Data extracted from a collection
- Opening Delimiter -

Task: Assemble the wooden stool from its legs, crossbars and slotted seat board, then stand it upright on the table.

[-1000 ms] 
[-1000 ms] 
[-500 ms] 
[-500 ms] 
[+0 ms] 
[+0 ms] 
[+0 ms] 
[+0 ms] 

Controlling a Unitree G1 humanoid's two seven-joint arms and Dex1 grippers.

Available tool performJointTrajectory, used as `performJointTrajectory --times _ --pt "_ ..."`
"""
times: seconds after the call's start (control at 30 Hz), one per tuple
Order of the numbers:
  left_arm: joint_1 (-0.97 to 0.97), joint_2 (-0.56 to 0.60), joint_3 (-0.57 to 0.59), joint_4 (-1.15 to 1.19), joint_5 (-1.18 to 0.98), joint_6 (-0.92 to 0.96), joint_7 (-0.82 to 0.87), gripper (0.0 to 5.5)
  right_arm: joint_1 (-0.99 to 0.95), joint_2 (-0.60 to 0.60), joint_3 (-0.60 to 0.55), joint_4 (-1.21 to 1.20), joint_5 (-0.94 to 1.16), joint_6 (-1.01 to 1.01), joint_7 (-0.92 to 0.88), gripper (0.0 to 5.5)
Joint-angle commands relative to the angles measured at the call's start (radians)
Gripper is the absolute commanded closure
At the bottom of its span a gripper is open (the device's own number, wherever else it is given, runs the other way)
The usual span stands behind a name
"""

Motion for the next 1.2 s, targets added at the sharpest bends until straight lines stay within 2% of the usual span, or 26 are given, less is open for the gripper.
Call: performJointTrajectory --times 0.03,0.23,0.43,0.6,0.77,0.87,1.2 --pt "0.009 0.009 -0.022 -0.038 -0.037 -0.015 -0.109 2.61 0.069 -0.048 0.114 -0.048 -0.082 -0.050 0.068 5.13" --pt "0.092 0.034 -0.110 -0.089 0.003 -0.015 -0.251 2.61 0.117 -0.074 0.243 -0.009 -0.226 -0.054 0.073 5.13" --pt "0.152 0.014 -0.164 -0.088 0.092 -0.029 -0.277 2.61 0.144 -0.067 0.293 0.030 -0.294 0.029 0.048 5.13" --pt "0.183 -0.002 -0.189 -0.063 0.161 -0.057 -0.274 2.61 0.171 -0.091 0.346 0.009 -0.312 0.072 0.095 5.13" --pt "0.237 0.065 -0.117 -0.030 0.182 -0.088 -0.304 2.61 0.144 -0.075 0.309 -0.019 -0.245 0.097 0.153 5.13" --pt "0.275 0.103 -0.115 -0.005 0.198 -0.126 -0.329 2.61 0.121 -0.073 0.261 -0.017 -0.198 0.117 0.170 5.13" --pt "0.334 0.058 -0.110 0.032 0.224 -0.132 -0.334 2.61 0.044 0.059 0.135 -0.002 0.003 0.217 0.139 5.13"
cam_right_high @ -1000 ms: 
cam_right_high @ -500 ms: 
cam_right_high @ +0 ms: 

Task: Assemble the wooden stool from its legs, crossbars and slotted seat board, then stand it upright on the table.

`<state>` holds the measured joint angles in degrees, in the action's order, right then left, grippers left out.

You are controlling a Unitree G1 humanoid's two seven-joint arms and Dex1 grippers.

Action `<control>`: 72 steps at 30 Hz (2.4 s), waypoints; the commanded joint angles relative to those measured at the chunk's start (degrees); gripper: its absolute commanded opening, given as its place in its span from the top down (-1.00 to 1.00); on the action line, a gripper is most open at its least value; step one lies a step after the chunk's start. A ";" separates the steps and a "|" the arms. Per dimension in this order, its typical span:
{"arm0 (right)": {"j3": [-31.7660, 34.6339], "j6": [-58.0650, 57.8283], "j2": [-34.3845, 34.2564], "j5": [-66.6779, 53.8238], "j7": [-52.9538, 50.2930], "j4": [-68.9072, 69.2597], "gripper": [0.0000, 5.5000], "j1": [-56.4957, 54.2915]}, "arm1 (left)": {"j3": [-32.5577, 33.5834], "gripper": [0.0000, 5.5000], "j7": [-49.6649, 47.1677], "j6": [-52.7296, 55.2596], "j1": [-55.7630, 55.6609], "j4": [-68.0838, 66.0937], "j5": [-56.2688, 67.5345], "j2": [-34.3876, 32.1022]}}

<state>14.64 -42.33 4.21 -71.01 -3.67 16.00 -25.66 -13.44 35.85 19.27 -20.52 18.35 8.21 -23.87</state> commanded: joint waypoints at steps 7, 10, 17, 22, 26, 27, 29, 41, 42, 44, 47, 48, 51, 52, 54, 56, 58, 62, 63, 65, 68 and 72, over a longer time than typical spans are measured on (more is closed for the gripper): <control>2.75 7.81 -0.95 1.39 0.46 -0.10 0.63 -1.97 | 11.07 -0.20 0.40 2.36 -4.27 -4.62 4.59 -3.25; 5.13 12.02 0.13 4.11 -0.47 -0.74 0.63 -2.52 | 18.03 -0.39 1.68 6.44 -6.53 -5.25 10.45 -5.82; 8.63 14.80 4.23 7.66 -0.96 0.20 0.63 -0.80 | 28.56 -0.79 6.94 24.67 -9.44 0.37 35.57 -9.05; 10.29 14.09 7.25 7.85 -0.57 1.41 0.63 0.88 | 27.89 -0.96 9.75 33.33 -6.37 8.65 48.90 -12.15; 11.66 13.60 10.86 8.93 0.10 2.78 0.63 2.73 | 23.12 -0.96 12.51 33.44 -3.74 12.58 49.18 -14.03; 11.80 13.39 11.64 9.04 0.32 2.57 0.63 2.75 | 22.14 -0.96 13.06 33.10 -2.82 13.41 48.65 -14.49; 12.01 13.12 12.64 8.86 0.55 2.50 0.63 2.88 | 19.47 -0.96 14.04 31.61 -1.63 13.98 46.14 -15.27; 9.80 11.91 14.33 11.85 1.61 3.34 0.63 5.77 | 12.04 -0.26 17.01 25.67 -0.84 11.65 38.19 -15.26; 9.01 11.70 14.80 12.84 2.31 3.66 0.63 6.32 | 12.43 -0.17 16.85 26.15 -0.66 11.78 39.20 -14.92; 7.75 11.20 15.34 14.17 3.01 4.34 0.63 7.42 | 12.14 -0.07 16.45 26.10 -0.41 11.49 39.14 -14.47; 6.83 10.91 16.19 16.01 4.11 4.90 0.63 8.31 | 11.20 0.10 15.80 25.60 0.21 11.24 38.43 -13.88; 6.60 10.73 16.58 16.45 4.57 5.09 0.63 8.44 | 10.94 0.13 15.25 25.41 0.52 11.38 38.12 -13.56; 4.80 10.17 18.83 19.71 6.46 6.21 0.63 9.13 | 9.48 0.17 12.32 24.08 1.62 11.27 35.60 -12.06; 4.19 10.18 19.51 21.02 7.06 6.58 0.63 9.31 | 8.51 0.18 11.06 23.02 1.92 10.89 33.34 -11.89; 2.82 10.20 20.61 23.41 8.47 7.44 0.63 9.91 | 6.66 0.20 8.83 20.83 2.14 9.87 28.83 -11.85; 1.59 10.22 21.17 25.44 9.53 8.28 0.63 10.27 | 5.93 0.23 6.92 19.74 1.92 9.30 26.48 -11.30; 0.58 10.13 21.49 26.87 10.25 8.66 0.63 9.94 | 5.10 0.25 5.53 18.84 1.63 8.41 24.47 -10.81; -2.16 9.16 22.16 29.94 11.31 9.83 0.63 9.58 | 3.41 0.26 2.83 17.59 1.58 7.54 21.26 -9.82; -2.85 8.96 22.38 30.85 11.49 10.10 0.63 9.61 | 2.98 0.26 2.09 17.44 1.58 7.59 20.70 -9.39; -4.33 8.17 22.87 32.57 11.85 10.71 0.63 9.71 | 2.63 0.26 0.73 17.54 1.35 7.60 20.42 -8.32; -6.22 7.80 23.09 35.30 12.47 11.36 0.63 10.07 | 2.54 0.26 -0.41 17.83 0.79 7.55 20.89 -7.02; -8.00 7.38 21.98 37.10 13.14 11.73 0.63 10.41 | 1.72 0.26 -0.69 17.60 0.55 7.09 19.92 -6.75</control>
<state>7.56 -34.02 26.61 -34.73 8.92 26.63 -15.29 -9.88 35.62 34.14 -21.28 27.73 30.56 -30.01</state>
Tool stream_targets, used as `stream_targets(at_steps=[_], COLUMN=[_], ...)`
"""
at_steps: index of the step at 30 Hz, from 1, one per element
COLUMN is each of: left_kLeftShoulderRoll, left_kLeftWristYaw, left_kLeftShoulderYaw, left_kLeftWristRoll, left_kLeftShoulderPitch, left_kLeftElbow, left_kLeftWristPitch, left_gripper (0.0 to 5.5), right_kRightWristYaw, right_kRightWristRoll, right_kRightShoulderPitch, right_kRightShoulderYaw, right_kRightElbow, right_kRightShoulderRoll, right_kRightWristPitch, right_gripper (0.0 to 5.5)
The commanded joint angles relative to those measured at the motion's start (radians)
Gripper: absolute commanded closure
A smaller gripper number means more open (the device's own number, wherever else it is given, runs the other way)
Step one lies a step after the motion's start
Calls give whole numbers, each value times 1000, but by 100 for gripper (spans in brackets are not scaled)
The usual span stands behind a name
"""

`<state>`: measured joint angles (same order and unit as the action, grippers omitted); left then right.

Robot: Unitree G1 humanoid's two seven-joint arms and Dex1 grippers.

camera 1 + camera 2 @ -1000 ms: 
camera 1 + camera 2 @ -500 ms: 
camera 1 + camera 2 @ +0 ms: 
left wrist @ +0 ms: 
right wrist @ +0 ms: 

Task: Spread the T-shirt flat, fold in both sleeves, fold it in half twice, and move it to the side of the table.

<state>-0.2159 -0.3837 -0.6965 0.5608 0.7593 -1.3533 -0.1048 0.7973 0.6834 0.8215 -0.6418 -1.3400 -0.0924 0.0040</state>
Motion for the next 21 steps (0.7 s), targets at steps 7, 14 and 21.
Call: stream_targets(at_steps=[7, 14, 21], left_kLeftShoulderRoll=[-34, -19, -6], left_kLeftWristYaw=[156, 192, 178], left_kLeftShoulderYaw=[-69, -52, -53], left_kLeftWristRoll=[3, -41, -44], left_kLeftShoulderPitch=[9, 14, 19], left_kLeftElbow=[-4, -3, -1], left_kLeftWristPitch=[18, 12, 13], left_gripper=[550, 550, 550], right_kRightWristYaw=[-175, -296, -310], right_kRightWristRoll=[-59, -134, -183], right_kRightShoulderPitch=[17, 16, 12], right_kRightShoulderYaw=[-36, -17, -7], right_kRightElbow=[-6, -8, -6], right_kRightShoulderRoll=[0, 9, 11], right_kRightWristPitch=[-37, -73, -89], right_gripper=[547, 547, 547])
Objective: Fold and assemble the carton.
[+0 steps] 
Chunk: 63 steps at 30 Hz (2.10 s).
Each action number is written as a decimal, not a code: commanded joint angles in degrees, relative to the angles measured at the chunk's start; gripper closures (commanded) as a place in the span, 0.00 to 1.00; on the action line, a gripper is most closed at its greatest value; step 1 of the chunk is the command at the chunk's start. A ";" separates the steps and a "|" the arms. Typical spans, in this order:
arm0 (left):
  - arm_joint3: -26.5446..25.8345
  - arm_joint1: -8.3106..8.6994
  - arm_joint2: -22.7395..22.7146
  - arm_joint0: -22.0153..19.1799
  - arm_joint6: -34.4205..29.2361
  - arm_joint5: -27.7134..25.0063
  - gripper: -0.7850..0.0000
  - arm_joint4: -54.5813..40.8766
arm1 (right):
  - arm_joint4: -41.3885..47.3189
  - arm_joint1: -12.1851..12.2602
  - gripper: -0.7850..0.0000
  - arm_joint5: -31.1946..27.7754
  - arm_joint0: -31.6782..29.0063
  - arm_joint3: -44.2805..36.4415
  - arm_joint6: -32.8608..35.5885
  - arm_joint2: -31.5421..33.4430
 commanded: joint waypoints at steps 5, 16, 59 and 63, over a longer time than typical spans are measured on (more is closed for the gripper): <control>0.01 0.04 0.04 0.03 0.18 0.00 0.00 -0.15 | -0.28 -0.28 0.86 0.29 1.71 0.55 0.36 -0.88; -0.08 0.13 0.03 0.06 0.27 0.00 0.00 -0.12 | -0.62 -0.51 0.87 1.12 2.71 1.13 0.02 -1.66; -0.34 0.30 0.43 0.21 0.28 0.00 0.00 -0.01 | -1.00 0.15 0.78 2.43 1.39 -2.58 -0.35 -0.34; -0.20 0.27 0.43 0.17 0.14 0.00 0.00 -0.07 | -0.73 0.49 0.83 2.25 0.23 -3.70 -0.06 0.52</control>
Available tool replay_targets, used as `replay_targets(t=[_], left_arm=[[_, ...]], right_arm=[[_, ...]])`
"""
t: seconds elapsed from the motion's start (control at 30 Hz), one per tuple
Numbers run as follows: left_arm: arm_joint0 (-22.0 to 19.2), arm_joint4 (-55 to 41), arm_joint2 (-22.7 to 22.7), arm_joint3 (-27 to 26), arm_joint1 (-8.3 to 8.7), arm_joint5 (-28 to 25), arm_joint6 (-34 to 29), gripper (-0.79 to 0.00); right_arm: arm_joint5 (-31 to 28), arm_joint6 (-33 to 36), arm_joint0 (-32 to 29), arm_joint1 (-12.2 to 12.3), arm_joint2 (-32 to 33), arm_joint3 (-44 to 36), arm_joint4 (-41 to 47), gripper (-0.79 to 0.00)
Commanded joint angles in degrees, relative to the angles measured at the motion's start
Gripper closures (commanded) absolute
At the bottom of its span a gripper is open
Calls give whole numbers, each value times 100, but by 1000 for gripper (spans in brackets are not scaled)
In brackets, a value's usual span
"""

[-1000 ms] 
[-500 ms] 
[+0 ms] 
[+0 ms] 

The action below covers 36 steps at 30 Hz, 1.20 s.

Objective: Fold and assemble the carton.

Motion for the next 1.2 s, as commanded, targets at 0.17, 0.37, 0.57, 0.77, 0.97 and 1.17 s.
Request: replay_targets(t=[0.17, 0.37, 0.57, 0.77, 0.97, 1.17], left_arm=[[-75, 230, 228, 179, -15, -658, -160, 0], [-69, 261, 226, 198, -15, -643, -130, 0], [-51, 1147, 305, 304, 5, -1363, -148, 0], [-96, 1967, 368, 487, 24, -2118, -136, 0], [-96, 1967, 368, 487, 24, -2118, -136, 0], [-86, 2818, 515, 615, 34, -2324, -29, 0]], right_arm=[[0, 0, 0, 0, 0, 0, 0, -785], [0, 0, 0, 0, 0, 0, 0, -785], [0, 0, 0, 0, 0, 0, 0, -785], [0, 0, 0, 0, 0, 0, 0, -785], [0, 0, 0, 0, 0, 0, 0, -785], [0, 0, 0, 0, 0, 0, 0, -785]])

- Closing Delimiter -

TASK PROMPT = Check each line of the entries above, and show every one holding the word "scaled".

RESPONSE AREA =
Calls give whole numbers, each value times 1000, but by 100 for gripper (spans in brackets are not scaled)
Calls give whole numbers, each value times 100, but by 1000 for gripper (spans in brackets are not scaled)

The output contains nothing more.